Remote conferencing with Zoom
Some of my research colleagues and I had a key meeting scheduled for this week and planned some weeks ago. As the University (Cambridge) went into lockdown we obviously couldn’t meet fate-to-face but were reluctant to cancel the discussion. Previously, we would have used conventional phone-conferencing, but I have become so pissed-off with the inadequacies of that medium that I suggested we used Zoom instead.
It was MUCH better. Two things in particular made all the difference: firstly one could see all the participants (as live images in small frames at the top of the screen); and secondly, whenever anyone started to speak, the software foregrounded them.
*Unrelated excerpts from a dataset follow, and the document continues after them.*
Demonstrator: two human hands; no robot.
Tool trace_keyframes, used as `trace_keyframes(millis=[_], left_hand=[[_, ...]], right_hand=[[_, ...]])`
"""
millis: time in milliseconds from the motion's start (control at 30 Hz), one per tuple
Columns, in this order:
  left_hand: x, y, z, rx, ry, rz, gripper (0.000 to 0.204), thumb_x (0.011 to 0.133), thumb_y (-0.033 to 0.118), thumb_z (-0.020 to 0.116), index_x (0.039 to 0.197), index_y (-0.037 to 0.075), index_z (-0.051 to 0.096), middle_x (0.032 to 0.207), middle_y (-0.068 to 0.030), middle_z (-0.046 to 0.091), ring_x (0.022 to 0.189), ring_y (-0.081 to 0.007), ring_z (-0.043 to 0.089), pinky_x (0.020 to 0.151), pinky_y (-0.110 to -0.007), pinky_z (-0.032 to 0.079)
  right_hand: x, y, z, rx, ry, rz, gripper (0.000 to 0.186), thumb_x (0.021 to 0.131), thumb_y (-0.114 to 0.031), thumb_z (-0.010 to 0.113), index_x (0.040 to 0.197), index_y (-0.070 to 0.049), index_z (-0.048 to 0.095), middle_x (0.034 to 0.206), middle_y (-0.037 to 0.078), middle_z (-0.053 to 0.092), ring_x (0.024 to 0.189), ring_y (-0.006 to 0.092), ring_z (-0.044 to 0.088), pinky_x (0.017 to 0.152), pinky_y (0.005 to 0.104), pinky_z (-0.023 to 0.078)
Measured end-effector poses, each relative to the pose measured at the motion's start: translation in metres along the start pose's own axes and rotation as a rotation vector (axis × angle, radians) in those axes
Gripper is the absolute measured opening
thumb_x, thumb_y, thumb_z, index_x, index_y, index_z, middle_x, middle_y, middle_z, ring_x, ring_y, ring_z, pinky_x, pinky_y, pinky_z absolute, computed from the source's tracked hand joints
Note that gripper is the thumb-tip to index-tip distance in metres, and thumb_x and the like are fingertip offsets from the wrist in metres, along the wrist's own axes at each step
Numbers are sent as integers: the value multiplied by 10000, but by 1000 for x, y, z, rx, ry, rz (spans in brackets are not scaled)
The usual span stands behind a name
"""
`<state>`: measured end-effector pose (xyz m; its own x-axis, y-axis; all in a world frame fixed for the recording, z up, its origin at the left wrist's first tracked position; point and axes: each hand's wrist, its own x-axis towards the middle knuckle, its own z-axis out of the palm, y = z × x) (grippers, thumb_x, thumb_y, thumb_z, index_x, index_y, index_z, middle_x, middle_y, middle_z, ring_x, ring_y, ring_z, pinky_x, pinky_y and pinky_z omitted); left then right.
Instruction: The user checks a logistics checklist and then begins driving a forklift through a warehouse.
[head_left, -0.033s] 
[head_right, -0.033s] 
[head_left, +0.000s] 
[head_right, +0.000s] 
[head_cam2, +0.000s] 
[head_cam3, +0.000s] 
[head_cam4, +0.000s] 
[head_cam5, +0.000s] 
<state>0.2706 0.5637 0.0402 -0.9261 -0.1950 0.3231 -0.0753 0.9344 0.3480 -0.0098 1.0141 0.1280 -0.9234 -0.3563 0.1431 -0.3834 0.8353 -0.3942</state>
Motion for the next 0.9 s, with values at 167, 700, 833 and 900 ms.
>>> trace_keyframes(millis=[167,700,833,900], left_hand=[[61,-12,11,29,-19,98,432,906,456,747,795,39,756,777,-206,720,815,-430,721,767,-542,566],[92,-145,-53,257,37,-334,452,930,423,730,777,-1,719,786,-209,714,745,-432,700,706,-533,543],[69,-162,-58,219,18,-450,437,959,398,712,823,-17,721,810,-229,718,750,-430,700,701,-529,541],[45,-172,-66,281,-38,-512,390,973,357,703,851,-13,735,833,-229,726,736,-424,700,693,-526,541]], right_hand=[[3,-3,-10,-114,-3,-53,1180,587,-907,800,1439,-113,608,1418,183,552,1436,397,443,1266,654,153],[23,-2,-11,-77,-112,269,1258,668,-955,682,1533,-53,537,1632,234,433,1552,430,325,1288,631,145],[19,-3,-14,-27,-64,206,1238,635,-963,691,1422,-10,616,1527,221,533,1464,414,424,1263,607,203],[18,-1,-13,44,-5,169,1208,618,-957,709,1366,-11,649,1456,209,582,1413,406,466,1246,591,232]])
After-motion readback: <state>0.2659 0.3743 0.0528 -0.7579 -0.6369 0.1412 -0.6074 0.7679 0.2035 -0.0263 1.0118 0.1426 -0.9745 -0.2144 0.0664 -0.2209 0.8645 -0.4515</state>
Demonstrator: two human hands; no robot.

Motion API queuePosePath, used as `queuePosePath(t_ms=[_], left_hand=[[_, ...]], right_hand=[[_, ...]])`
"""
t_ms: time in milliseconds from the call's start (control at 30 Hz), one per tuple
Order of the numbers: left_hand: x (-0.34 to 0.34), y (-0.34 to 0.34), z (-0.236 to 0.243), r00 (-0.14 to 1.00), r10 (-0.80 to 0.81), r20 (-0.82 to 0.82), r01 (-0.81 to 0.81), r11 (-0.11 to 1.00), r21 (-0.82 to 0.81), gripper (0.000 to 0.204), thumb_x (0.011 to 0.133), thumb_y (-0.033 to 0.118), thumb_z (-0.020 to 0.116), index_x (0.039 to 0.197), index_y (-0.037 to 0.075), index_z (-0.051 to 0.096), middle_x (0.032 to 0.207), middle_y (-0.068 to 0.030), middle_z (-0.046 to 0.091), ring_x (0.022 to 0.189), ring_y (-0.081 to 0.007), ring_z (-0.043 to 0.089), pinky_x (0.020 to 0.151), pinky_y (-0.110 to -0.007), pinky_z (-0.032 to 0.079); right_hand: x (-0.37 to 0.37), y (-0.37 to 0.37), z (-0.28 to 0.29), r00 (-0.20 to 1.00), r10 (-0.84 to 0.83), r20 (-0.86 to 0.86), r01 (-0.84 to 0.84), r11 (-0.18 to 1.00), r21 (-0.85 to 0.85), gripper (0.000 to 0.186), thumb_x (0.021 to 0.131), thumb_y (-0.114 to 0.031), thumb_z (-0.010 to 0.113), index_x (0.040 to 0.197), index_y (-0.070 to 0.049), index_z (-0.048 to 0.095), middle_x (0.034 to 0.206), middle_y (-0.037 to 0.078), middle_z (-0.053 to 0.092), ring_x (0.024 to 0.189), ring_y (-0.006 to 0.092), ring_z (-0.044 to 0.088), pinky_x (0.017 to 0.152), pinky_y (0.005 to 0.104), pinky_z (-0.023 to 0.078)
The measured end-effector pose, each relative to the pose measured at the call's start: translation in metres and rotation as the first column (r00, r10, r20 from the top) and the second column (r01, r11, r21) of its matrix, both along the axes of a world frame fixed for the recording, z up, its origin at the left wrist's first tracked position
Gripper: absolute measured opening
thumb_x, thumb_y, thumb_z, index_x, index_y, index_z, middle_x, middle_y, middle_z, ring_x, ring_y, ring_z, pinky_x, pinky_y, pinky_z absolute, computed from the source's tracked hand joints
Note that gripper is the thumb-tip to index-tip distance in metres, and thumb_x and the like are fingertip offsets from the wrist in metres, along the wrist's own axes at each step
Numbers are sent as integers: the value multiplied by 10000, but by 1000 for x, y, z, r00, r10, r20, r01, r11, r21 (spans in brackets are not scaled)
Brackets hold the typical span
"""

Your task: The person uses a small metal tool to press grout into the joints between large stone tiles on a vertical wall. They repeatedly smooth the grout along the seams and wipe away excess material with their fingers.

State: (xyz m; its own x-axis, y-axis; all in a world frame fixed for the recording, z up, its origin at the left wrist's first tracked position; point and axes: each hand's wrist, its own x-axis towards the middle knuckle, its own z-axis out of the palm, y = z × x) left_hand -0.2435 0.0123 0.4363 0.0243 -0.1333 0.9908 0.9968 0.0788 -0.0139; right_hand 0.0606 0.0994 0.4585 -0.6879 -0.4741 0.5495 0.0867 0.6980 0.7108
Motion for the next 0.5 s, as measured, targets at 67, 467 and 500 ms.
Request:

This latter feature wasn’t perfect, but it was generally very effective. And the audio quality was sometimes a bit harsh, but still perfectly comprehensible.
My conclusion: the tech isn’t perfect, but I never want to go back to phone conferences again.
Why modelling is the rational way to make policy in a complex system
The Economist has an excellent explanation of the Imperial College epidemiological model That persuaded the UK government to change tack (though not quickly enough). The modellers
assigned covid-19 a “basic reproduction number” of 2.4. This means that in a population not taking any precautions, and where no one is immune, each case leads, on average, to 2.4 secondary cases.
Under those conditions the model showed the disease infecting 80% of the British population in three to four months. If 4.4% of the people infected became ill enough to be hospitalised and 30% of those deteriorated to the point of needing intensive care, then by mid-April demand for beds in intensive-care units (icus) would outstrip the health service’s “surge” capacity. In May the number of critical patients would be more than 30 times the number of icu beds available. Estimates of the fatality rate in China range from 0.5% to 1.5% of infections. Using a conservative 0.9% for Britain, the model put the death toll by the end of the summer at over half a million.
The Italian tragedy
One of the tragedies of this pandemic is the way it shows how social structures that we generally think of as embodying sociality and stability — extended families with several generations living closely together, for example — can be especially vulnerable. It turns out that Italy has a higher percentage of elderly people than most European countries, and about two-thirds of adults aged 18-35 live with their parents, with many houses containing three generations — which meant they were sitting ducks for Covid-19.